◆ Your task
Produce all the records again exactly as they stand.

Items from a data source:
....................

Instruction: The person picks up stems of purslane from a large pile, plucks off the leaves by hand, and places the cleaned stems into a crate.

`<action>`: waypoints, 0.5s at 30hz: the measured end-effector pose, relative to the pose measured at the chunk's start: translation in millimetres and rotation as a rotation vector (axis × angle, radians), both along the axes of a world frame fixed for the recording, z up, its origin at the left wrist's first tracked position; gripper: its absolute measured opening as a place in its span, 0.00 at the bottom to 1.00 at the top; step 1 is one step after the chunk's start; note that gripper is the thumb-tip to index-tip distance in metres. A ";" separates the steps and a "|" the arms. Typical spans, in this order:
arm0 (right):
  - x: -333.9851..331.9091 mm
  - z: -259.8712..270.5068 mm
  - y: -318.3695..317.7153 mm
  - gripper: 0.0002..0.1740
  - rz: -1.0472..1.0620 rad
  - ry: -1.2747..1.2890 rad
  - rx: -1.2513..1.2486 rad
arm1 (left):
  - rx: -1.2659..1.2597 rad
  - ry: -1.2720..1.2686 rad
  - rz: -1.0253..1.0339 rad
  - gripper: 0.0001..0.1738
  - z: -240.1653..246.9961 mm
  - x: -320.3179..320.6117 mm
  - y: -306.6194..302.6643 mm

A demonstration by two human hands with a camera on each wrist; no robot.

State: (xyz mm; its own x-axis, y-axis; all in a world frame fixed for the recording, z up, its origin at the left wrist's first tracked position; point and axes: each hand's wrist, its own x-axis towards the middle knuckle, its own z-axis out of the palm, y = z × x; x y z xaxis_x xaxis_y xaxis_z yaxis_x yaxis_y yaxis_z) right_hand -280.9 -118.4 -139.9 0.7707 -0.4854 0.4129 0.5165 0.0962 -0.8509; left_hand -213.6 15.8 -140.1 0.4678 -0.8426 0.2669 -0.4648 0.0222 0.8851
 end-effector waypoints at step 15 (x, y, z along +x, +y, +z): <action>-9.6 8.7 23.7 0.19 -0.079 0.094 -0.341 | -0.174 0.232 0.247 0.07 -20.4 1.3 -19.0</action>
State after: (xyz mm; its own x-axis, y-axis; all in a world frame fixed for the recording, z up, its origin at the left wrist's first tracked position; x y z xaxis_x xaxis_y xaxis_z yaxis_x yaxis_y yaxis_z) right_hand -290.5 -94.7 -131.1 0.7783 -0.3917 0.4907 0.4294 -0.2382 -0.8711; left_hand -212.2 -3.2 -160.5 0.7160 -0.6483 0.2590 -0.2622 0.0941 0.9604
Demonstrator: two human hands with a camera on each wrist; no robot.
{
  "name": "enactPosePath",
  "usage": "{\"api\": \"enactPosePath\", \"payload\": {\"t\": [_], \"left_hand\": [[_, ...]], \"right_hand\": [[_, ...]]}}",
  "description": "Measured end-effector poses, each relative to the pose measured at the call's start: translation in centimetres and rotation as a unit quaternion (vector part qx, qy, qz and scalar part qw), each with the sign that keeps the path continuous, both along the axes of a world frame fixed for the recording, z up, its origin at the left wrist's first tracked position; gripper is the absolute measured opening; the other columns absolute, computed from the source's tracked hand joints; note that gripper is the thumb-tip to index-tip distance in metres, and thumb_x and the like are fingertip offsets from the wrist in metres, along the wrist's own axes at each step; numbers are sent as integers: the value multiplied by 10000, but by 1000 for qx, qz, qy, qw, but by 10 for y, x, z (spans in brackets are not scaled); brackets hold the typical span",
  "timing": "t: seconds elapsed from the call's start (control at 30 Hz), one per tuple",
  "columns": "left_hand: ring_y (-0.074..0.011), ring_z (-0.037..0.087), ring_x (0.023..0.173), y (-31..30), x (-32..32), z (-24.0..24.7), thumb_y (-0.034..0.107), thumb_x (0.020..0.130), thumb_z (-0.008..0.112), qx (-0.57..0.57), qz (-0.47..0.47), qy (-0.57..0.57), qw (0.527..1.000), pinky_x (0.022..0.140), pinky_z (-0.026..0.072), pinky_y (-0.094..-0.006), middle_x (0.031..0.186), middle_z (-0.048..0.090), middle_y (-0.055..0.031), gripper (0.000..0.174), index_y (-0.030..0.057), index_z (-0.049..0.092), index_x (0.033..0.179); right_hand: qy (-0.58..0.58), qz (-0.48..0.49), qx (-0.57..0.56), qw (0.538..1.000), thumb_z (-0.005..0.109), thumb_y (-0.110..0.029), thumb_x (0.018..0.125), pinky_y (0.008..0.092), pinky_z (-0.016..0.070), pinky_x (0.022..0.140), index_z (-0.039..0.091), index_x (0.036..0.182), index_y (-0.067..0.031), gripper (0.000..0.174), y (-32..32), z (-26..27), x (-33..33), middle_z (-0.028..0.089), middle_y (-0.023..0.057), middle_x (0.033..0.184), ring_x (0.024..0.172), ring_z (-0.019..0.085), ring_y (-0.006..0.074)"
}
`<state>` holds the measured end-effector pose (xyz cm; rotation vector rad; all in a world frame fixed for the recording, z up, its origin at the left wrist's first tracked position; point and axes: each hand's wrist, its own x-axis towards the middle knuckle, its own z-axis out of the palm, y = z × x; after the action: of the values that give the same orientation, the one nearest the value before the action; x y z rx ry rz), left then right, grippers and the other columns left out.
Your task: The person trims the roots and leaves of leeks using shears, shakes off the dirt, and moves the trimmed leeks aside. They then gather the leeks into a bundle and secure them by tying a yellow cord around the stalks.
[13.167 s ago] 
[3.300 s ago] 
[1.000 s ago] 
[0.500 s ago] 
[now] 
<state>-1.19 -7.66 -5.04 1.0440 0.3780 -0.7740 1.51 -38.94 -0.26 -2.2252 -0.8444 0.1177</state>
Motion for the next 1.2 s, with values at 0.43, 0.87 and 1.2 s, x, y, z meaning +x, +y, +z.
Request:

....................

◆ Solution for this task
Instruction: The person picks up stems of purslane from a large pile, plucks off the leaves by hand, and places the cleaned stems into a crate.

`<action>`: waypoints, 0.5s at 30hz: the measured end-effector pose, relative to the pose measured at the chunk's start: translation in millimetres and rotation as a rotation vector (axis × angle, radians), both along the axes of a world frame fixed for the recording, z up, its origin at the left wrist's first tracked position; gripper: its absolute measured opening as a place in its span, 0.00 at the bottom to 1.00 at the top; step 1 is one step after the chunk's start; note that gripper is the thumb-tip to index-tip distance in metres. A ";" separates the steps and a "|" the arms. Typical spans, in this order:
arm0 (right):
  - x: -333.9851..331.9091 mm
  - z: -259.8712..270.5068 mm
  - y: -318.3695..317.7153 mm
  - gripper: 0.0002..0.1740
  - rz: -1.0472..1.0620 rad
  - ry: -1.2747..1.2890 rad
  - rx: -1.2513..1.2486 rad
arm1 (left):
  - rx: -1.2659..1.2597 rad
  - ry: -1.2720..1.2686 rad
  - rz: -1.0253..1.0339 rad
  - gripper: 0.0001..0.1738
  - z: -240.1653..246.9961 mm
  - x: -320.3179..320.6117 mm
  - y: -306.6194..302.6643 mm

A demonstration by two human hands with a camera on each wrist; no robot.

State: (xyz mm; its own x-axis, y-axis; all in a world frame fixed for the recording, z up, its origin at the left wrist's first tracked position; point and axes: each hand's wrist, its own x-axis towards the middle knuckle, its own z-axis out of the palm, y = z × x; x y z xaxis_x xaxis_y xaxis_z yaxis_x yaxis_y yaxis_z) right_hand -280.9 -118.4 -139.9 0.7707 -0.4854 0.4129 0.5165 0.0962 -0.8509; left_hand -213.6 15.8 -140.1 0.4678 -0.8426 0.2669 -0.4648 0.0222 0.8851
 end-effector waypoints at step 15 (x, y, z along +x, +y, +z): <action>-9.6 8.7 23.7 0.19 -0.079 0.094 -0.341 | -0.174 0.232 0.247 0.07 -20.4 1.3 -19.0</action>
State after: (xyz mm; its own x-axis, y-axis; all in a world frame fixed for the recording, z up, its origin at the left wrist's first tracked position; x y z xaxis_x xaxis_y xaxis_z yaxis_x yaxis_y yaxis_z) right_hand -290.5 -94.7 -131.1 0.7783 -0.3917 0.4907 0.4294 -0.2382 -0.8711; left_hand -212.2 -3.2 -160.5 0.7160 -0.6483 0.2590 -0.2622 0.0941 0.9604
Demonstrator: two human hands with a camera on each wrist; no robot.
{
  "name": "enactPosePath",
  "usage": "{\"api\": \"enactPosePath\", \"payload\": {\"t\": [_], \"left_hand\": [[_, ...]], \"right_hand\": [[_, ...]]}}",
  "description": "Measured end-effector poses, each relative to the pose measured at the call's start: translation in centimetres and rotation as a unit quaternion (vector part qx, qy, qz and scalar part qw), each with the sign that keeps the path continuous, both along the axes of a world frame fixed for the recording, z up, its origin at the left wrist's first tracked position; gripper is the absolute measured opening; the other columns absolute, computed from the source's tracked hand joints; note that gripper is the thumb-tip to index-tip distance in metres, and thumb_x and the like are fingertip offsets from the wrist in metres, along the wrist's own axes at each step; numbers are sent as integers: the value multiplied by 10000, but by 1000 for qx, qz, qy, qw, but by 10 for y, x, z (spans in brackets are not scaled); brackets hold the typical span",
  "timing": "t: seconds elapsed from the call's start (control at 30 Hz), one per tuple",
  "columns": "left_hand: ring_y (-0.074..0.011), ring_z (-0.037..0.087), ring_x (0.023..0.173), y (-31..30), x (-32..32), z (-24.0..24.7), thumb_y (-0.034..0.107), thumb_x (0.020..0.130), thumb_z (-0.008..0.112), qx (-0.57..0.57), qz (-0.47..0.47), qy (-0.57..0.57), qw (0.527..1.000), pinky_x (0.022..0.140), pinky_z (-0.026..0.072), pinky_y (-0.094..-0.006), middle_x (0.031..0.186), middle_z (-0.048..0.090), middle_y (-0.055..0.031), gripper (0.000..0.174), index_y (-0.030..0.057), index_z (-0.049..0.092), index_x (0.033..0.179); right_hand: qy (-0.58..0.58), qz (-0.48..0.49), qx (-0.57..0.56), qw (0.538..1.000), thumb_z (-0.005..0.109), thumb_y (-0.110..0.029), thumb_x (0.018..0.125), pinky_y (0.008..0.092), pinky_z (-0.016..0.070), pinky_x (0.022..0.140), index_z (-0.039..0.091), index_x (0.036..0.182), index_y (-0.067..0.031), gripper (0.000..0.174), y (-32..32), z (-26..27), x (-33..33), middle_z (-0.028..0.089), middle_y (-0.023..0.057), middle_x (0.033..0.184), ring_x (0.024..0.172), ring_z (-0.019..0.085), ring_y (-0.006..0.074)"
}
`<state>` holds the measured end-effector pose (xyz cm; rotation vector rad; all in a world frame fixed for the recording, z up, its origin at the left wrist's first tracked position; point and axes: each hand's wrist, its own x-axis towards the middle knuckle, its own z-axis out of the palm, y = z × x; after the action: of the values that give the same orientation, the one nearest the value before the action; x y z rx ry rz), left then right, grippers and the other columns left out.
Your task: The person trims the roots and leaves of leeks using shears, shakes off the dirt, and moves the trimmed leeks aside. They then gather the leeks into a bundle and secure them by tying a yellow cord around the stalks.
[13.167 s ago] 
[3.300 s ago] 
[1.000 s ago] 
[0.500 s ago] 
[now] 
<state>-1.19 -7.66 -5.04 1.0440 0.3780 -0.7740 1.51 -38.94 -0.26 -2.2252 -0.8444 0.1177</state>
Motion for the next 1.2 s, with values at 0.43, 0.87 and 1.2 s, x, y, z meaning +x, +y, +z.
Request:

The answer requires nothing further.